Task details:
Would you please output the data exactly, omitting no line?

Material for this task:

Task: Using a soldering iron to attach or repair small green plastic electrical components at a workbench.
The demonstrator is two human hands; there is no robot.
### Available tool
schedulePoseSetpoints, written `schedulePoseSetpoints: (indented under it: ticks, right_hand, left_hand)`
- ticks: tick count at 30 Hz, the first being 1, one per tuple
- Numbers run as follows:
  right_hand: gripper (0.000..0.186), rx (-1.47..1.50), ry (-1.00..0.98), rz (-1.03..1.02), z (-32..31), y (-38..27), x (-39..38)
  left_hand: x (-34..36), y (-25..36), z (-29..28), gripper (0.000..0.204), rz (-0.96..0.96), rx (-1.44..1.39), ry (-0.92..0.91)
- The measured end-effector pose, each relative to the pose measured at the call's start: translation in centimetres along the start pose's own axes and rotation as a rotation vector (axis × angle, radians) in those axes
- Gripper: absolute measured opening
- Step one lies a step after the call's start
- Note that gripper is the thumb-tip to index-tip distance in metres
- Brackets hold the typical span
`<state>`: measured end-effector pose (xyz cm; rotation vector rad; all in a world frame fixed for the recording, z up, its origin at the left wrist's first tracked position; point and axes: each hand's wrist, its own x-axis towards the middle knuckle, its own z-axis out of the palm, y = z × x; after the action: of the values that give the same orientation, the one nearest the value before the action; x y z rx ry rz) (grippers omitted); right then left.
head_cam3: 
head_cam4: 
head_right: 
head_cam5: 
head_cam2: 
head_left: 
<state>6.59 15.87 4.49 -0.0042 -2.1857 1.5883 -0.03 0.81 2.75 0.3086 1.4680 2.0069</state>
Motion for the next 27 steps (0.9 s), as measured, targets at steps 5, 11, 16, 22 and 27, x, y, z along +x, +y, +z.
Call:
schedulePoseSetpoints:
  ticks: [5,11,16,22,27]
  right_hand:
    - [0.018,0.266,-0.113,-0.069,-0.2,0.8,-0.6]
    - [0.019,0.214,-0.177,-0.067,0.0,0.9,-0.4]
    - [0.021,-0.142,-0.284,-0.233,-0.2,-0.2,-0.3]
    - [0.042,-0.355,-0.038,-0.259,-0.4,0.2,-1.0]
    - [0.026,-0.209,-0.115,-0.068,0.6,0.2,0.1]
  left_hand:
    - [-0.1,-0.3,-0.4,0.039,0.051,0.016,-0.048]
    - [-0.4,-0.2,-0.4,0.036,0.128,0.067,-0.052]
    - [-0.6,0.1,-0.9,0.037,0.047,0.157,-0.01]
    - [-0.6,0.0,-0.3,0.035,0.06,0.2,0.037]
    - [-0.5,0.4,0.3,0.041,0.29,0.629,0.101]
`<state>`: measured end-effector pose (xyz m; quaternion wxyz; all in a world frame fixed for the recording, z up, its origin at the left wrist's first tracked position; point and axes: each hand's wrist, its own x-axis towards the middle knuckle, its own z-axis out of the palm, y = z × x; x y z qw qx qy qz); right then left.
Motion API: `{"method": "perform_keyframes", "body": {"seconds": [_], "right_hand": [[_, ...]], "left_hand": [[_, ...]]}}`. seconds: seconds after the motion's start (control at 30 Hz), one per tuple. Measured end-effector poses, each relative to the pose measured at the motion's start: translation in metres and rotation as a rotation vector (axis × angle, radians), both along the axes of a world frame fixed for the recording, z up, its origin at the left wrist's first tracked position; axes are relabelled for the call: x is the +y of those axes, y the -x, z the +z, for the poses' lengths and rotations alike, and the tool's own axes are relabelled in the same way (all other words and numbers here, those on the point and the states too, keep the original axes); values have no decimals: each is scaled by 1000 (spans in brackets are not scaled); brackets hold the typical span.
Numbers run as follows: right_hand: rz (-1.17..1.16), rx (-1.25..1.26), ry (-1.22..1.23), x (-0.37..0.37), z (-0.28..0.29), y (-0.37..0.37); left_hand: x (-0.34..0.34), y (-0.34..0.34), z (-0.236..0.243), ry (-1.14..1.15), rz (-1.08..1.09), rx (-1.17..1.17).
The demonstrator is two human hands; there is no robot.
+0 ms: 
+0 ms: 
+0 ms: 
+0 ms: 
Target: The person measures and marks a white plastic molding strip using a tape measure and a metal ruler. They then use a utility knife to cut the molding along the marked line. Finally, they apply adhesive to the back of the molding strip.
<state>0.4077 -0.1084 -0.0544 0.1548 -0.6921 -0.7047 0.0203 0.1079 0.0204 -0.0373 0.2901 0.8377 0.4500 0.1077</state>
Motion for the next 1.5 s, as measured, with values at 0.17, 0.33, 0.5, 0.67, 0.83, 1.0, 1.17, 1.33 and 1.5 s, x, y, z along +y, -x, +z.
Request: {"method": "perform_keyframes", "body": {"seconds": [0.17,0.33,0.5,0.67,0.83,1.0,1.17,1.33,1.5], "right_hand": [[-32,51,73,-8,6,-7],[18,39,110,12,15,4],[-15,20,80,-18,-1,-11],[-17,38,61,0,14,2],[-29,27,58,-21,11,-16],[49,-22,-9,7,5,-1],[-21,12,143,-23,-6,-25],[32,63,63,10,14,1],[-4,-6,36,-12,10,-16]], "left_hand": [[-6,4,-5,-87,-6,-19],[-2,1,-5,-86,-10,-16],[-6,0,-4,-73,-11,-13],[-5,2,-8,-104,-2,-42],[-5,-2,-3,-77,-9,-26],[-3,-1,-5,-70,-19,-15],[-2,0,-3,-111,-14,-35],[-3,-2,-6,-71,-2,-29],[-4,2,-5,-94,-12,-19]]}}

Task response:
Task: Using a soldering iron to attach or repair small green plastic electrical components at a workbench.
The demonstrator is two human hands; there is no robot.
### Available tool
schedulePoseSetpoints, written `schedulePoseSetpoints: (indented under it: ticks, right_hand, left_hand)`
- ticks: tick count at 30 Hz, the first being 1, one per tuple
- Numbers run as follows:
  right_hand: gripper (0.000..0.186), rx (-1.47..1.50), ry (-1.00..0.98), rz (-1.03..1.02), z (-32..31), y (-38..27), x (-39..38)
  left_hand: x (-34..36), y (-25..36), z (-29..28), gripper (0.000..0.204), rz (-0.96..0.96), rx (-1.44..1.39), ry (-0.92..0.91)
- The measured end-effector pose, each relative to the pose measured at the call's start: translation in centimetres along the start pose's own axes and rotation as a rotation vector (axis × angle, radians) in those axes
- Gripper: absolute measured opening
- Step one lies a step after the call's start
- Note that gripper is the thumb-tip to index-tip distance in metres
- Brackets hold the typical span
`<state>`: measured end-effector pose (xyz cm; rotation vector rad; all in a world frame fixed for the recording, z up, its origin at the left wrist's first tracked position; point and axes: each hand's wrist, its own x-axis towards the middle knuckle, its own z-axis out of the palm, y = z × x; after the action: of the values that give the same orientation, the one nearest the value before the action; x y z rx ry rz) (grippers omitted); right then left.
head_cam3: 
head_cam4: 
head_right: 
head_cam5: 
head_cam2: 
head_left: 
<state>6.59 15.87 4.49 -0.0042 -2.1857 1.5883 -0.03 0.81 2.75 0.3086 1.4680 2.0069</state>
Motion for the next 27 steps (0.9 s), as measured, targets at steps 5, 11, 16, 22 and 27, x, y, z along +x, +y, +z.
Call:
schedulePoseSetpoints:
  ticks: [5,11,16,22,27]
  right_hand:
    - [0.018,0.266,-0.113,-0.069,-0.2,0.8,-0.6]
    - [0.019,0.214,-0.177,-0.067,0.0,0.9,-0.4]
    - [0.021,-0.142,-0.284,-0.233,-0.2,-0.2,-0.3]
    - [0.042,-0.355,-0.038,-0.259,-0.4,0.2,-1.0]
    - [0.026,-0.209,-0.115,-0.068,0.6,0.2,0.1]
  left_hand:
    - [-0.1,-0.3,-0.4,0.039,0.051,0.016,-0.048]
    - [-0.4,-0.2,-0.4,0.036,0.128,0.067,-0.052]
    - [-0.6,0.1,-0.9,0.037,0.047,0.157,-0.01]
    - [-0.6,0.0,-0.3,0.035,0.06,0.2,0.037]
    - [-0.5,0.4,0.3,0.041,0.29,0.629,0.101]
`<state>`: measured end-effector pose (xyz m; quaternion wxyz; all in a world frame fixed for the recording, z up, its origin at the left wrist's first tracked position; point and axes: each hand's wrist, its own x-axis towards the middle knuckle, its own z-axis out of the palm, y = z × x; x y z qw qx qy qz); right then left.
Motion API: `{"method": "perform_keyframes", "body": {"seconds": [_], "right_hand": [[_, ...]], "left_hand": [[_, ...]]}}`. seconds: seconds after the motion's start (control at 30 Hz), one per tuple. Measured end-effector poses, each relative to the pose measured at the motion's start: translation in metres and rotation as a rotation vector (axis × angle, radians), both along the axes of a world frame fixed for the recording, z up, its origin at the left wrist's first tracked position; axes are relabelled for the call: x is the +y of those axes, y the -x, z the +z, for the poses' lengths and rotations alike, and the tool's own axes are relabelled in the same way (all other words and numbers here, those on the point and the states too, keep the original axes); values have no decimals: each is scaled by 1000 (spans in brackets are not scaled); brackets hold the typical span.
Numbers run as follows: right_hand: rz (-1.17..1.16), rx (-1.25..1.26), ry (-1.22..1.23), x (-0.37..0.37), z (-0.28..0.29), y (-0.37..0.37); left_hand: x (-0.34..0.34), y (-0.34..0.34), z (-0.236..0.243), ry (-1.14..1.15), rz (-1.08..1.09), rx (-1.17..1.17).
The demonstrator is two human hands; there is no robot.
+0 ms: 
+0 ms: 
+0 ms: 
+0 ms: 
Target: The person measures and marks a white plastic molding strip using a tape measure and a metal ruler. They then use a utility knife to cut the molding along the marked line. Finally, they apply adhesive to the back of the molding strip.
<state>0.4077 -0.1084 -0.0544 0.1548 -0.6921 -0.7047 0.0203 0.1079 0.0204 -0.0373 0.2901 0.8377 0.4500 0.1077</state>
Motion for the next 1.5 s, as measured, with values at 0.17, 0.33, 0.5, 0.67, 0.83, 1.0, 1.17, 1.33 and 1.5 s, x, y, z along +y, -x, +z.
Request: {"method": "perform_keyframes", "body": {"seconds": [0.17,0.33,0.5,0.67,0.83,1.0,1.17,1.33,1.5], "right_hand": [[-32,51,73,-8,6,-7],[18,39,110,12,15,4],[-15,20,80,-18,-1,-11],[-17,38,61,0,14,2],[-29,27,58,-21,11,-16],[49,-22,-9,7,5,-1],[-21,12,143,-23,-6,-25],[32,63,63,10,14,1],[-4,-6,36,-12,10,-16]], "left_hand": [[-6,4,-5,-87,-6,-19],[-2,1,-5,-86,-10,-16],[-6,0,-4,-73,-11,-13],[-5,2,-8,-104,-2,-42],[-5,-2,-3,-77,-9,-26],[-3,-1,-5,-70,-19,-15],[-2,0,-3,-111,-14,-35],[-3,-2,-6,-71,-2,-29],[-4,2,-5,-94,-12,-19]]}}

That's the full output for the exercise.